Testing Strategy

What is the cheapest test that proves your change works?

This page defines the layer model and selection rules. For the trophy strategy, economics, and Nx target structure, see the Testing Platform. For Vitest setup and examples, see Vitest.

L0 TYPES ← L1 UNIT ← L2 INTEGRATION ← L3 E2E
   │          │            │               │
   ▼          ▼            ▼               ▼
 <1s        <1s          5-30s          30-120s
Compiler   Pure logic   Real database   Real browser
Free       Cheap        Moderate        Expensive

Most codebases are inverted — 80% E2E, 5% unit. Every browser test that proves something a function call can prove is waste. The browser is a last resort, not a starting point.

The Layer Model

Four layers. Each proves something the layer below cannot. Stop at the first layer that covers the change.

Layer	What It Proves	Tool	Cost
L0 Types	Compiler accepts it — contracts match, imports resolve, refactors propagate	`tsc --noEmit`	<1s
L1 Unit	Pure transform works — input A produces output B, no I/O	Vitest (target: Jest migration)	<1s per test
L2 Integration	Data layer works end-to-end — server action + repository produce correct data	Vitest + real DB (target: Jest current)	5-30s per test
L3 E2E	Human can complete the journey — multi-step browser interaction works	Playwright	30-120s per test

An optional Intent layer sits between Integration and E2E for API contract validation (A2A protocol, webhook shapes). Most teams don't need it until they have agent-to-agent communication.

Selection Rule

Stop at the first match, top to bottom:

Code Changed	Layer
Pure function, Zod schema, DTO mapping, domain logic	L1 Unit
Server action, repository, adapter, composition root	L2 Integration
API contract, agent protocol, webhook payload	Intent
UI journey requiring browser interaction, layout, a11y	L3 E2E

L0 runs on every change regardless. TypeScript is free verification — a broken refactor that renames a field lights up every consumer instantly. This is why type-first development matters: the compiler is your most cost-effective test suite.

The Browser Gate

Before writing any E2E test, ask: can this test's core claim be proven without a browser?

If the answer is yes, write the cheaper test. A server action that creates a user and returns a result is an L2 integration test. You only need L3 when the browser itself is part of the proof — form interaction, navigation flow, responsive layout, accessibility.

The decomposition test: If an E2E test is proving more than one claim, it should be split. Each claim gets tested at its cheapest viable layer.

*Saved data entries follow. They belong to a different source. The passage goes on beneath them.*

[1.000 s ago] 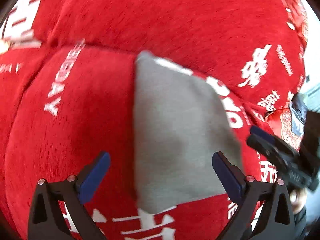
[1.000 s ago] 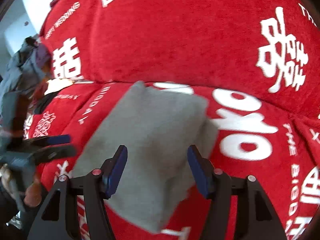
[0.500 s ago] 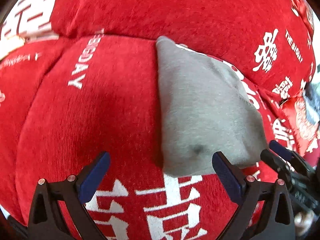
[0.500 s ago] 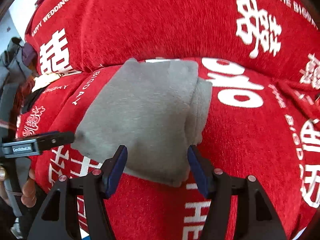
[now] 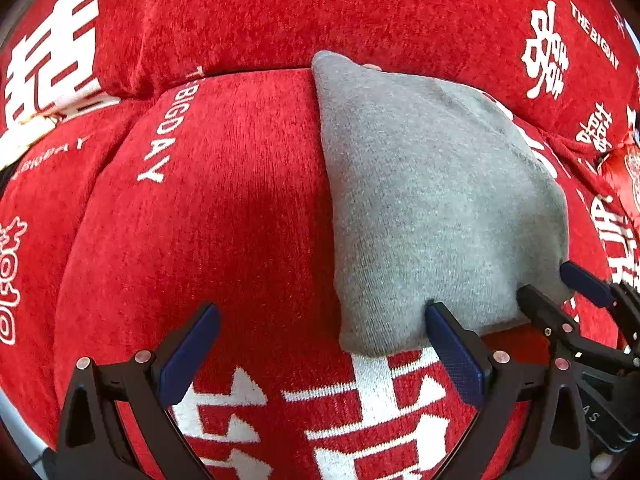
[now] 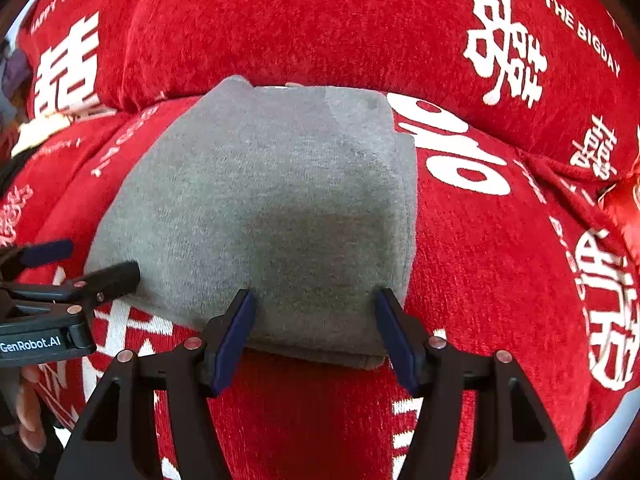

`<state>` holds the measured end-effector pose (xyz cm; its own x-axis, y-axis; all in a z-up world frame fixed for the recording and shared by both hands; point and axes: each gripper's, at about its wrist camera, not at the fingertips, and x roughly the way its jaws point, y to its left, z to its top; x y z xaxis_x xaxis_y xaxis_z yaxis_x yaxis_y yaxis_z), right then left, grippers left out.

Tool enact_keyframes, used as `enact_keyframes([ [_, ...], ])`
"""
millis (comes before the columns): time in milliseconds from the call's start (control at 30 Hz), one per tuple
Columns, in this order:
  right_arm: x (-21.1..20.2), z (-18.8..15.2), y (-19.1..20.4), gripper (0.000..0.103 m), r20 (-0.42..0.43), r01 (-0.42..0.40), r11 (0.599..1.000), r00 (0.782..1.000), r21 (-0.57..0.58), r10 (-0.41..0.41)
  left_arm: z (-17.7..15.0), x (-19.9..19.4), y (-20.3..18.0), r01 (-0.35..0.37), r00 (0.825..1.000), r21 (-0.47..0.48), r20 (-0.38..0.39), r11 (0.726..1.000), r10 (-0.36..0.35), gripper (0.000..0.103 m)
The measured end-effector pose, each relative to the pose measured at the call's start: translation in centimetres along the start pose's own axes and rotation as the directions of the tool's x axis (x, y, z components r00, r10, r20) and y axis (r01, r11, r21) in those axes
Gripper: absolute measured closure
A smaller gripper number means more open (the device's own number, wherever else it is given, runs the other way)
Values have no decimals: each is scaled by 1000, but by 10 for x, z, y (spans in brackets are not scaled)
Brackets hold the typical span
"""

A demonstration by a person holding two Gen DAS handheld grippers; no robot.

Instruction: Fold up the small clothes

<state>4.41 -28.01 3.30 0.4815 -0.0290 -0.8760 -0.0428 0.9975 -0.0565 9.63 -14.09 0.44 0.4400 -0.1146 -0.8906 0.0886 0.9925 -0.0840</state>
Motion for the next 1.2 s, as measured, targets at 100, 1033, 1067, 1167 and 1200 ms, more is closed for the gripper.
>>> enact_keyframes([
  [100,-12,1,-4,37,-9,-30,999,1000,17,30,-1,-14,-1,-5,999,18,36,1000,4,1],
  [1033,101,71,-126,29,-1,-495,744,832,449,554,117,81,4,303,934,-218,-128,928,-335,1],
  [1067,103,73,-125,27,5,-507,735,825,450,566,120,83,1,302,934,-207,-130,931,-332,1],
  [1167,108,74,-125,24,31,-554,677,784,485,620,125,87,-4,320,928,-192,-136,928,-347,1],
  [1200,109,74,-127,23,40,-569,655,769,497,638,126,87,-4,327,925,-192,-137,925,-355,1],
])
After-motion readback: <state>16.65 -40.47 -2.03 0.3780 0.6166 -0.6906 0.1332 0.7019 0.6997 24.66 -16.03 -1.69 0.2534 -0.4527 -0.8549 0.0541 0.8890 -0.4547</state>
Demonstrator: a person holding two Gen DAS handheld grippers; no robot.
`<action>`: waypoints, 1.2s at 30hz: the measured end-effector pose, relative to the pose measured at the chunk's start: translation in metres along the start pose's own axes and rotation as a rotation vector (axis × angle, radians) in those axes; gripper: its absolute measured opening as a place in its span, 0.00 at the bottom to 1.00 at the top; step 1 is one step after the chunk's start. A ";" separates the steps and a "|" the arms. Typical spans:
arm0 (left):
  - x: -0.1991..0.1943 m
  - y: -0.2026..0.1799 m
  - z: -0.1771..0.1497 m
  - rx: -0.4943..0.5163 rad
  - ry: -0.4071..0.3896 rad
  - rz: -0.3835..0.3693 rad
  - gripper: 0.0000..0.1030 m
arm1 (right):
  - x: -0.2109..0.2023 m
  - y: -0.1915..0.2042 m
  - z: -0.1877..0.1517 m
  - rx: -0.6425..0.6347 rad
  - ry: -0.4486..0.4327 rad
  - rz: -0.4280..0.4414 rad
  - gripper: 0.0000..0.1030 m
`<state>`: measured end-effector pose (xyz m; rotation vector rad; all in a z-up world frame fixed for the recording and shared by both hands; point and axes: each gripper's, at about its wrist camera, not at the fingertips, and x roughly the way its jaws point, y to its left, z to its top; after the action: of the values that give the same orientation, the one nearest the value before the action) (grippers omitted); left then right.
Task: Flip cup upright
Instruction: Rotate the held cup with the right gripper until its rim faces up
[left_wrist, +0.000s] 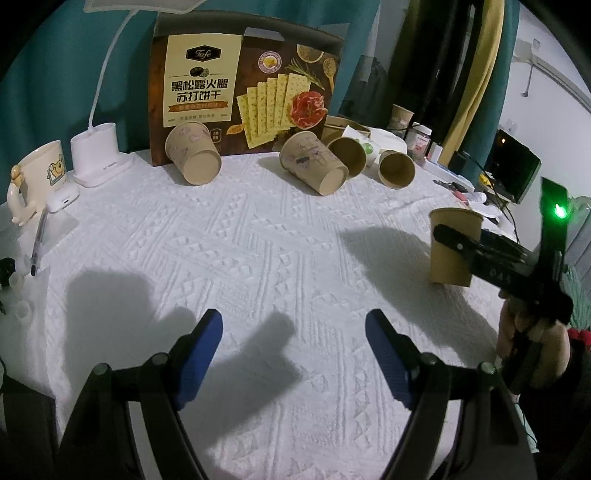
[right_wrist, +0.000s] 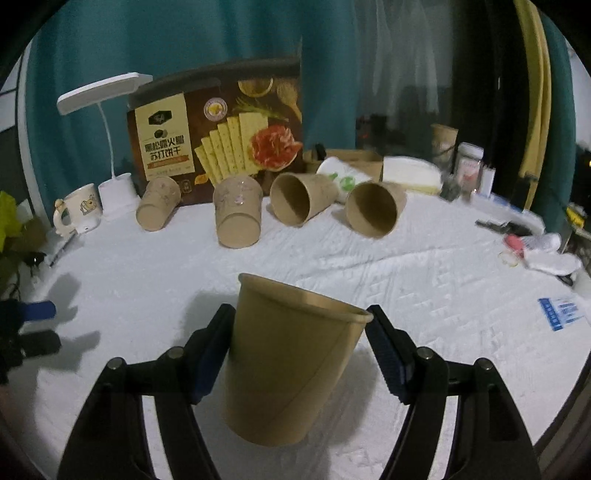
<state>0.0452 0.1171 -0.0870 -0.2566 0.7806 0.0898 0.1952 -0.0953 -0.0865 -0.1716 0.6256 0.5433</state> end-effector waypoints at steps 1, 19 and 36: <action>0.001 0.000 0.000 -0.002 0.002 0.001 0.77 | -0.003 -0.001 -0.003 -0.009 -0.009 0.003 0.67; 0.010 -0.028 0.002 0.046 0.030 -0.015 0.77 | -0.039 0.021 -0.040 -0.153 -0.052 -0.022 0.68; 0.018 -0.050 -0.011 0.044 0.076 -0.065 0.77 | -0.057 0.007 -0.070 -0.069 0.028 -0.024 0.69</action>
<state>0.0590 0.0660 -0.0975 -0.2448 0.8477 0.0012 0.1171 -0.1354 -0.1085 -0.2519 0.6311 0.5403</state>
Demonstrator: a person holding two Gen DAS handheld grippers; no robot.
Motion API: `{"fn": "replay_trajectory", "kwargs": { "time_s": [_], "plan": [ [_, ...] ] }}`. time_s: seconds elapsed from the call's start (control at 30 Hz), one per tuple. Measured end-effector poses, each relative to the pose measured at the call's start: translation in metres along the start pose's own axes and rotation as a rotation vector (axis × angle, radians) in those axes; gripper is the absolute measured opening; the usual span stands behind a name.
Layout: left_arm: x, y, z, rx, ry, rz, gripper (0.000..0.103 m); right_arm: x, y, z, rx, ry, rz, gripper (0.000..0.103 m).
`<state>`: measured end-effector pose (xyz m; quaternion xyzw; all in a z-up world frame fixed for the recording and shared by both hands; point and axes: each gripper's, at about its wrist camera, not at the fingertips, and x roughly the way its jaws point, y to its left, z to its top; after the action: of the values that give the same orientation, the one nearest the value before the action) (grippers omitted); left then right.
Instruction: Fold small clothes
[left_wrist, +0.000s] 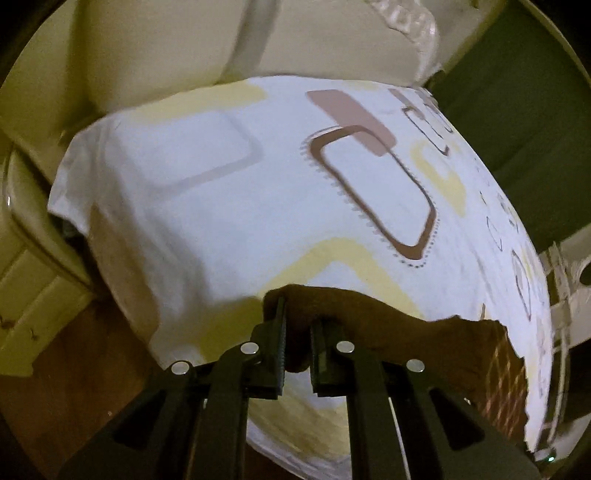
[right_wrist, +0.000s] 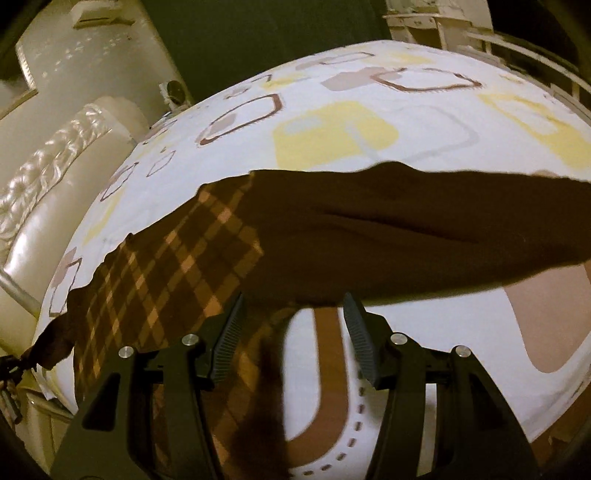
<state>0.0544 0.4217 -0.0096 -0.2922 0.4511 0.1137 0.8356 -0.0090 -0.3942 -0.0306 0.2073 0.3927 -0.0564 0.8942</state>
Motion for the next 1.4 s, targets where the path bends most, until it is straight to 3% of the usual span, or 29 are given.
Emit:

Combined E2E claim	Decomposed
"Form renders AND action creates entity AND redirect works"	L2: action returns valid ID. L3: form visible, button clicks, redirect lands.
"Validation rejects bad input AND shows error message"	L1: schema rejects invalid input. L3: error message visible after submit.
"Auth blocks access AND redirects to login"	L2: action throws without auth. L3: page redirects to login URL.

The cost signal: If you spend more than 30 minutes debugging an E2E test, the test is probably at the wrong layer. E2E tests should be thin wiring checks that pass on first run if the underlying logic works. When they don't, the debugging belongs at L2 where the feedback loop is seconds, not minutes.

Story to Layer

Story Contract rows drive test layer selection. The SPEC-MAP bridges intent (what to prove) to implementation (how to prove it).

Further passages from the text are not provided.